Write out only the lines running from the one that contains "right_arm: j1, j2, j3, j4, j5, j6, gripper" to the end of the material, both ends included.

START Data section

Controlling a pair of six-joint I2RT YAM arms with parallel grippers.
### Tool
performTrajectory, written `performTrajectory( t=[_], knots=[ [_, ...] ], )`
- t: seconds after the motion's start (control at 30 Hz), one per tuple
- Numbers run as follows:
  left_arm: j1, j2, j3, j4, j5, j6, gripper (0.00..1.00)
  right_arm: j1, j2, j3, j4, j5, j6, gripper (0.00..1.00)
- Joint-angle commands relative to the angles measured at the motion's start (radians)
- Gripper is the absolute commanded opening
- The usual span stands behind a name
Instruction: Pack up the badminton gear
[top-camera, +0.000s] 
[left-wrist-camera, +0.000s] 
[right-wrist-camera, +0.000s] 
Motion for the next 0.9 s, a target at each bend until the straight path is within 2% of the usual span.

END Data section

# Response box:
  right_arm: j1, j2, j3, j4, j5, j6, gripper (0.00..1.00)
- Joint-angle commands relative to the angles measured at the motion's start (radians)
- Gripper is the absolute commanded opening
- The usual span stands behind a name
Instruction: Pack up the badminton gear
[top-camera, +0.000s] 
[left-wrist-camera, +0.000s] 
[right-wrist-camera, +0.000s] 
Motion for the next 0.9 s, a target at each bend until the straight path is within 2% of the usual span.

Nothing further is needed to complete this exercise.